The required answer is every line of the data containing the word "robot".

Top of Data supplied

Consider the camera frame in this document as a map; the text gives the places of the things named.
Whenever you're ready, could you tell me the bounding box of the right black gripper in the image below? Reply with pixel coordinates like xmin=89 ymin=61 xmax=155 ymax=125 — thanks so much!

Bottom of Data supplied
Top of Data supplied

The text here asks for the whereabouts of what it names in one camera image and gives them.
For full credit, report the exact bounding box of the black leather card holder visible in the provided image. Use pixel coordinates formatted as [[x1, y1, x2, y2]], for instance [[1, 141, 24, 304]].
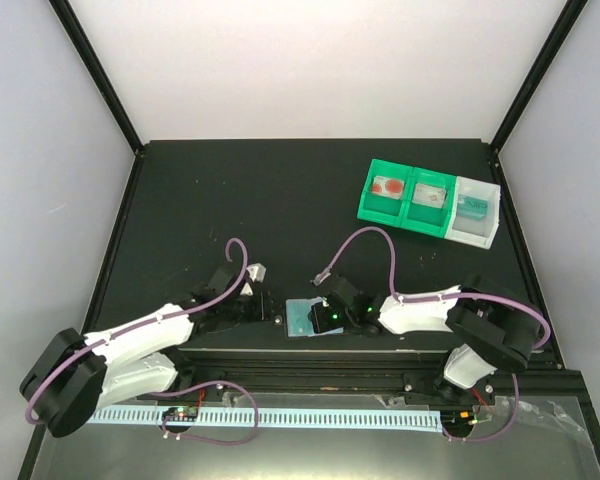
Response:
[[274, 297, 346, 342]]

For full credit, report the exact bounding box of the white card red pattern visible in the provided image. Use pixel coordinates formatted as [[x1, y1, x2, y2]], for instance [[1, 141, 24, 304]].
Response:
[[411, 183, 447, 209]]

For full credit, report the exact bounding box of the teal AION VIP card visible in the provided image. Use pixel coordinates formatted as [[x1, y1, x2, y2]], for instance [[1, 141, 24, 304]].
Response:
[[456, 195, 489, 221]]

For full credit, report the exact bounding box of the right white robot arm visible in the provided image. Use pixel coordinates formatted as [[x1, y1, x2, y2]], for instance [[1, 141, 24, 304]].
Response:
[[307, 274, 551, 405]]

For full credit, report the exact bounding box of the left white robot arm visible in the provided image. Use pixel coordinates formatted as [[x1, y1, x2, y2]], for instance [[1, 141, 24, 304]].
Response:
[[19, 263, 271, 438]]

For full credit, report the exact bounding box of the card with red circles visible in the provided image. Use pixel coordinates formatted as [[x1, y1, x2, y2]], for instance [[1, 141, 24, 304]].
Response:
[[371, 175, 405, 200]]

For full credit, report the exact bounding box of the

Bottom of Data supplied

* **Result below**
For full credit, report the exact bounding box of the right white robot arm visible in the provided image. Use pixel coordinates formatted as [[x1, y1, x2, y2]], for instance [[1, 141, 24, 304]].
For full credit, report the exact bounding box of the left white robot arm visible in the provided image. Use pixel coordinates formatted as [[x1, y1, x2, y2]], for instance [[1, 141, 24, 304]].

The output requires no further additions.